§ **EXERCISE INSTRUCTIONS**
Each line of data below is to be returned exactly, leaving out any picture.

§ **DATA FOR PROCESSING**
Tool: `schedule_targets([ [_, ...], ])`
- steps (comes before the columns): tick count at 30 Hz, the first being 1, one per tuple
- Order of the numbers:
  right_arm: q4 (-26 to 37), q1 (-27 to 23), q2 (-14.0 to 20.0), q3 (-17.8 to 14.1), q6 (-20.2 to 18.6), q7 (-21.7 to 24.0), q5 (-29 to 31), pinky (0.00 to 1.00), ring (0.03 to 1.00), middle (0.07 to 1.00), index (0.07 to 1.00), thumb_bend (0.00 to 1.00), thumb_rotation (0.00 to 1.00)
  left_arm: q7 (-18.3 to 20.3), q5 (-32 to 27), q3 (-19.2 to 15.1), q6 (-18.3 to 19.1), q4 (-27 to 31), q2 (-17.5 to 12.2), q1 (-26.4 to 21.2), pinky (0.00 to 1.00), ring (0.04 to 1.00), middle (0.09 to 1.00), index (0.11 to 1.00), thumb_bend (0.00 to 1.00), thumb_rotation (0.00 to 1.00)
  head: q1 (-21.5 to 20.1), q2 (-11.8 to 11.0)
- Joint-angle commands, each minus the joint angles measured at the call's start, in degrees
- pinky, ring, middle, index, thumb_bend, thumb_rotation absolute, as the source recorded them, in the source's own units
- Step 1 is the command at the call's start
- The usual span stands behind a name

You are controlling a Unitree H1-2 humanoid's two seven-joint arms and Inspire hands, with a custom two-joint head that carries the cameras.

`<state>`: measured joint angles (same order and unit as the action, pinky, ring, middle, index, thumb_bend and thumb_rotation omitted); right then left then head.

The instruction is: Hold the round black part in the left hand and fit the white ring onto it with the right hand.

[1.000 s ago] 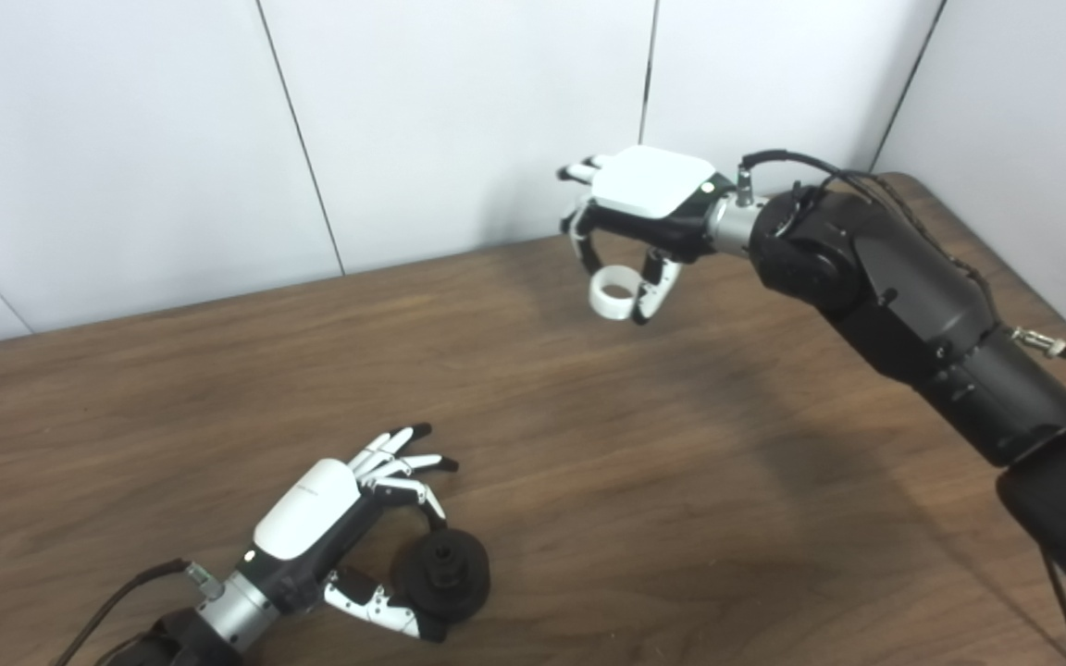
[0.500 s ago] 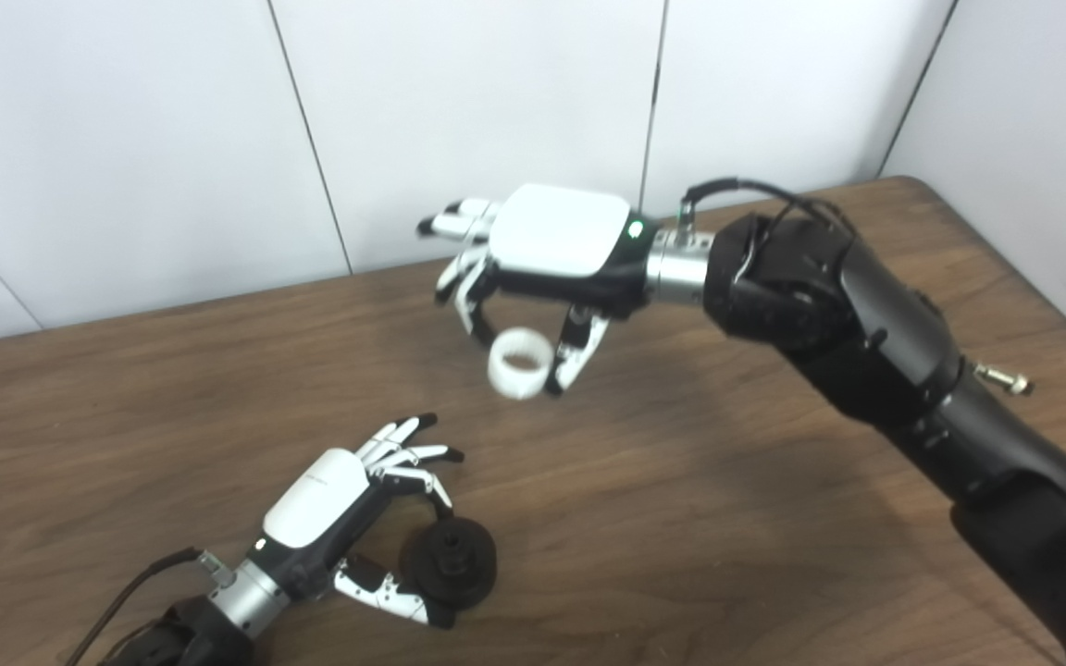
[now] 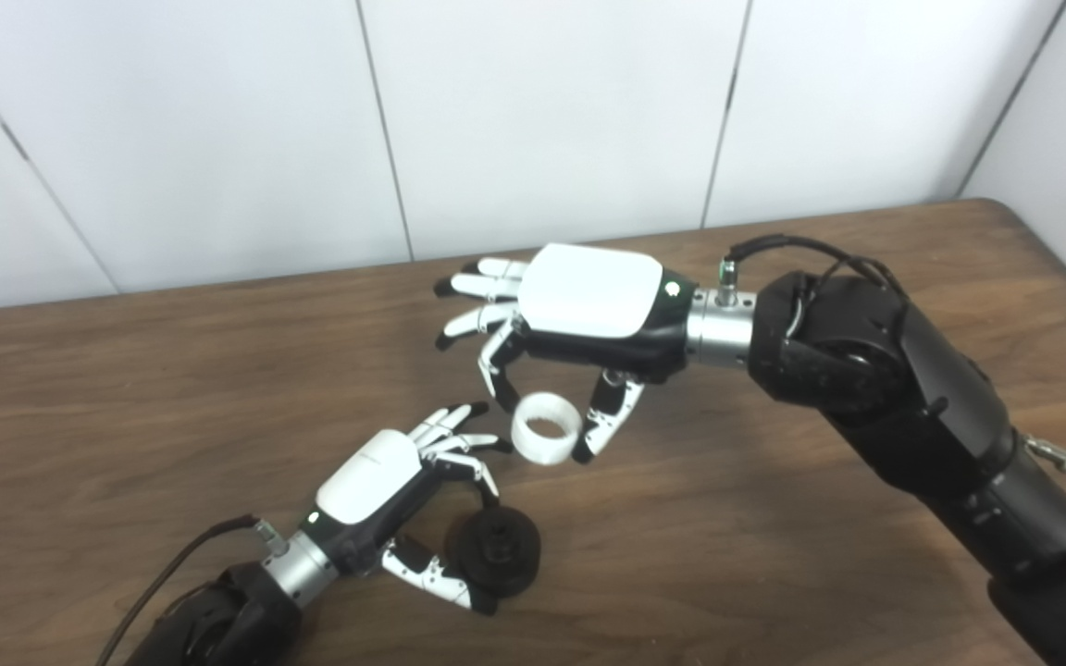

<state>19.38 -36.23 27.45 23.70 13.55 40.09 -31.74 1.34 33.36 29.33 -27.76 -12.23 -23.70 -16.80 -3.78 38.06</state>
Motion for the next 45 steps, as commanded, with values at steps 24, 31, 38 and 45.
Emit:
schedule_targets([
  [24,2.96,-0.33,-4.74,0.91,1.62,1.25,2.57,1.00,1.000,0.910,0.479,0.53,0.15,6.09,5.01,-0.43,4.54,2.92,1.11,1.25,1.00,1.000,0.849,0.481,0.52,0.06,3.13,1.12],
  [31,1.72,0.33,-5.63,1.04,2.73,0.54,2.18,1.00,1.000,0.909,0.480,0.52,0.15,7.36,5.43,-0.36,6.00,4.79,1.38,1.43,1.00,1.000,0.859,0.481,0.52,0.06,3.63,1.71],
  [38,1.34,1.39,-6.03,0.88,3.10,0.45,3.12,1.00,1.000,0.900,0.479,0.53,0.15,8.05,4.99,-0.65,6.50,6.40,1.19,1.69,1.00,1.000,0.862,0.480,0.52,0.06,4.33,2.48],
  [45,1.21,2.96,-6.19,0.71,2.75,0.38,2.54,1.00,1.000,0.902,0.479,0.53,0.15,9.06,4.61,-1.03,7.07,8.20,0.87,1.97,1.00,1.000,0.863,0.480,0.52,0.06,4.56,2.99],
])
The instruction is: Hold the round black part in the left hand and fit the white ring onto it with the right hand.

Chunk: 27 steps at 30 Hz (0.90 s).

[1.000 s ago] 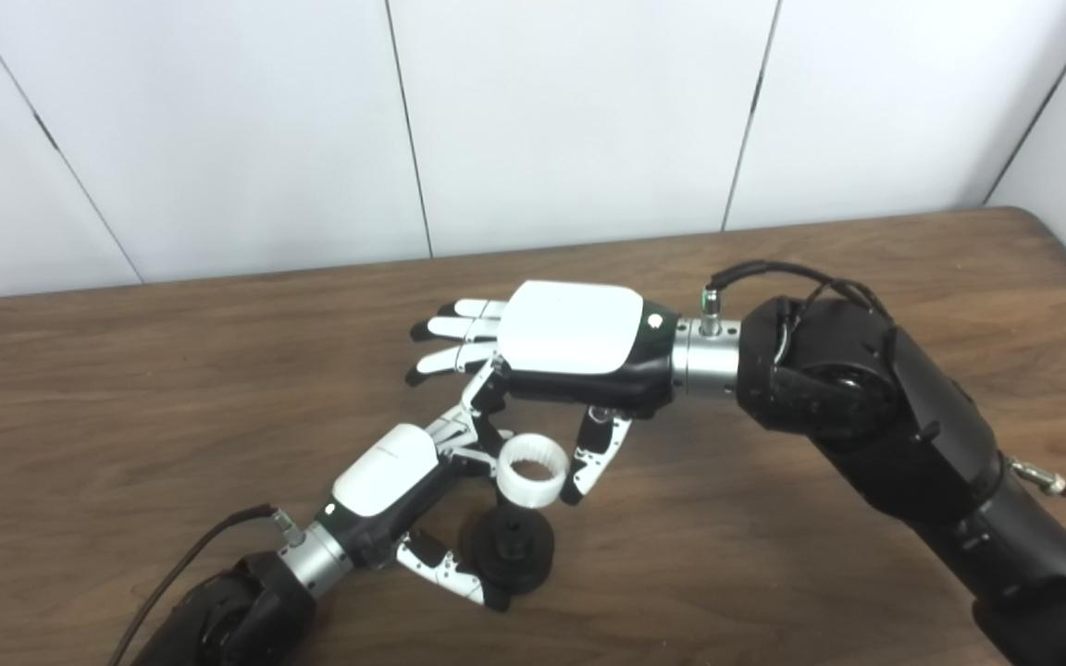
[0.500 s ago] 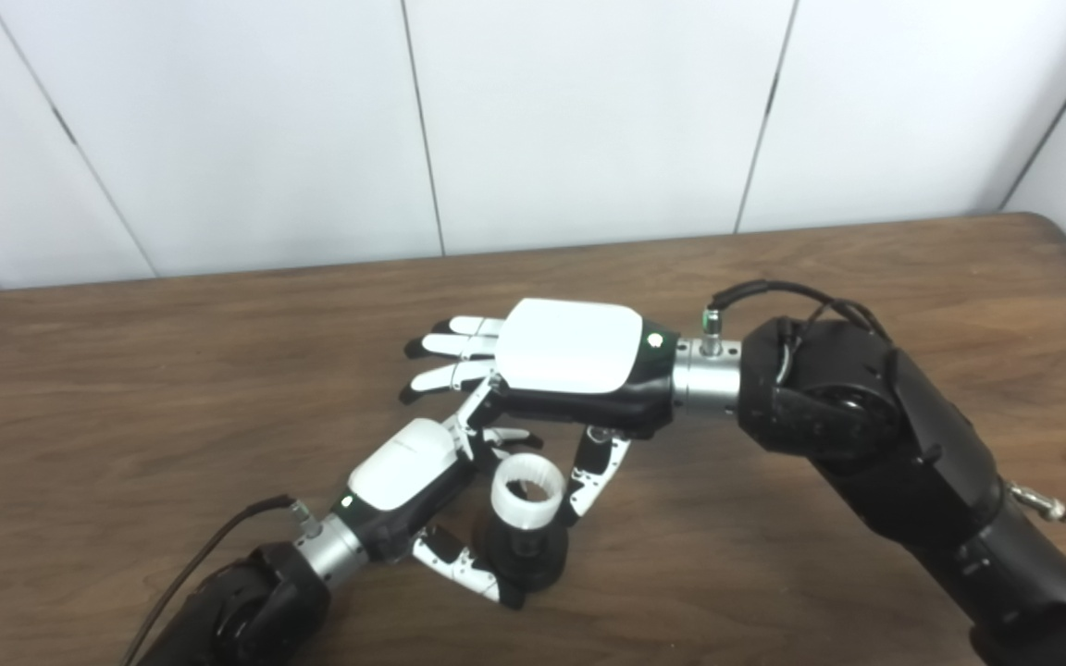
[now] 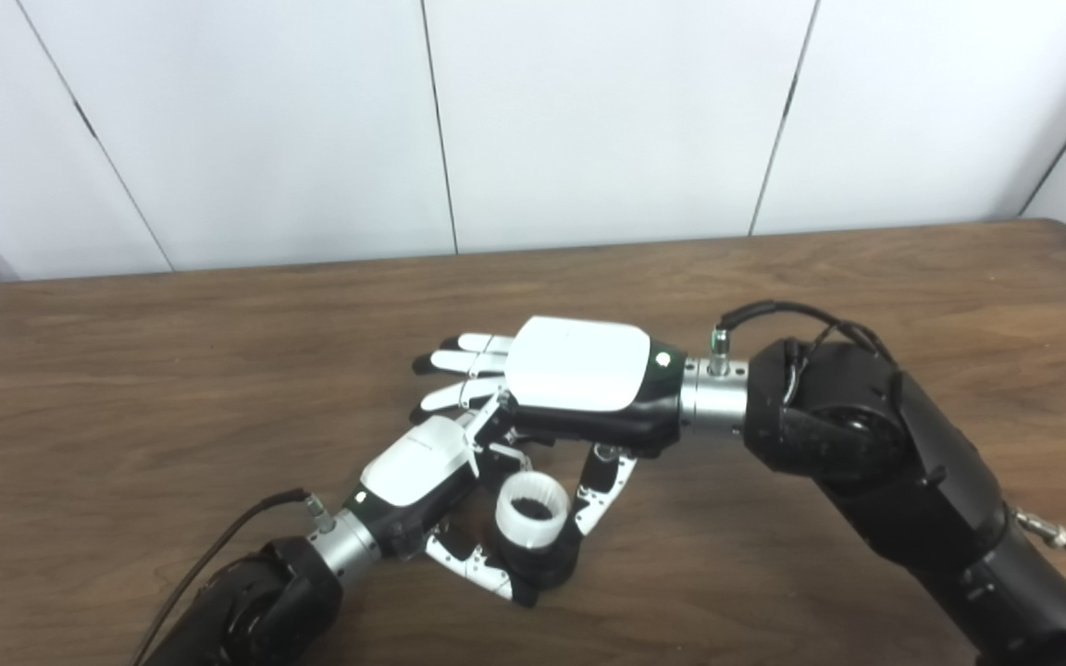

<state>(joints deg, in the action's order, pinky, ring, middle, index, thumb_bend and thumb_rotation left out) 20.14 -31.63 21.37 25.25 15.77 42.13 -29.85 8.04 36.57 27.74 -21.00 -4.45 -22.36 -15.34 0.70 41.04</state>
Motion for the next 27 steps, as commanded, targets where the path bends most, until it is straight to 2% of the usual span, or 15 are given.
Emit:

§ **THE COMPLETED TASK**
Tool: `schedule_targets([ [_, ...], ])`
- steps (comes before the columns): tick count at 30 Hz, the first being 1, one per tuple
- Order of the numbers:
  right_arm: q4 (-26 to 37), q1 (-27 to 23), q2 (-14.0 to 20.0), q3 (-17.8 to 14.1), q6 (-20.2 to 18.6), q7 (-21.7 to 24.0), q5 (-29 to 31), pinky (0.00 to 1.00), ring (0.03 to 1.00), middle (0.07 to 1.00), index (0.07 to 1.00), thumb_bend (0.00 to 1.00), thumb_rotation (0.00 to 1.00)
  left_arm: q7 (-18.3 to 20.3), q5 (-32 to 27), q3 (-19.2 to 15.1), q6 (-18.3 to 19.1), q4 (-27 to 31), q2 (-17.5 to 12.2), q1 (-26.4 to 21.2), pinky (0.00 to 1.00), ring (0.04 to 1.00), middle (0.09 to 1.00), index (0.11 to 1.00), thumb_bend (0.00 to 1.00), thumb_rotation (0.00 to 1.00)
  head: q1 (-21.5 to 20.1), q2 (-11.8 to 11.0)
- Joint-angle commands, each minus the joint angles measured at the call's start, in degrees
- pinky, ring, middle, index, thumb_bend, thumb_rotation absolute, as the source recorded them, in the source's own units
- Step 1 is the command at the call's start
- The usual span stands behind a name

You are controlling a Unitree H1-2 humanoid's two seven-joint arms and Inspire hands, with a custom two-joint head that carries the cameras.

`<state>`: measured joint angles (same order and unit as the action, pinky, ring, middle, index, thumb_bend and thumb_rotation omitted); right then left then head.

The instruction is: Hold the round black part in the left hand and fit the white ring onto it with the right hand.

[1.000 s ago] 
[0.500 s ago] 
[now] 

<state>19.38 -36.23 27.45 23.70 13.55 40.09 -31.74 1.34 33.36 29.33 -27.76 -12.23 -23.70 -16.80 -3.78 38.06</state>
Motion for the next 45 steps, as commanded, with values at steps 24, 31, 38 and 45.
Emit:
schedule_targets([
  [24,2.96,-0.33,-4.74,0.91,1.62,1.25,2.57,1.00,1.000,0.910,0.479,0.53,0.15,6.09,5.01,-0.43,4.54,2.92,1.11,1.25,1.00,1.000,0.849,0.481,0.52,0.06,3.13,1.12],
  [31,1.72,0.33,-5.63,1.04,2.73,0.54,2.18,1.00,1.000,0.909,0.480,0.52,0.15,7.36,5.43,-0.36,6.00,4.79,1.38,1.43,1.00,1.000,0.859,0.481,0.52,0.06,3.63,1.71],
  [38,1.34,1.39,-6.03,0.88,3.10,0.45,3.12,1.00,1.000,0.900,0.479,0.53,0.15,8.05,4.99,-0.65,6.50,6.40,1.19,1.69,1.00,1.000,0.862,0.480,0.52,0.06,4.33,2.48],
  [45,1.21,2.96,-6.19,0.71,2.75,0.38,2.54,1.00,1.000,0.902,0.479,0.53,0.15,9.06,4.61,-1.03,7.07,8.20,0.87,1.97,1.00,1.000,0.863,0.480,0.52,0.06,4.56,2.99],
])
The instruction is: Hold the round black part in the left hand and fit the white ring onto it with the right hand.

Chunk: 27 steps at 30 Hz (0.90 s).

[1.000 s ago] 
[0.500 s ago] 
[now] 

<state>(joints deg, in the action's order, pinky, ring, middle, index, thumb_bend and thumb_rotation left out) 20.14 -31.63 21.37 25.25 15.77 42.13 -29.85 8.04 36.57 27.74 -21.00 -4.45 -22.36 -15.34 0.70 41.04</state>
Motion for the next 27 steps, as commanded, targets where the path bends most, until it is straight to 2% of the usual span, or 15 are given.
Emit:

No additional output is expected.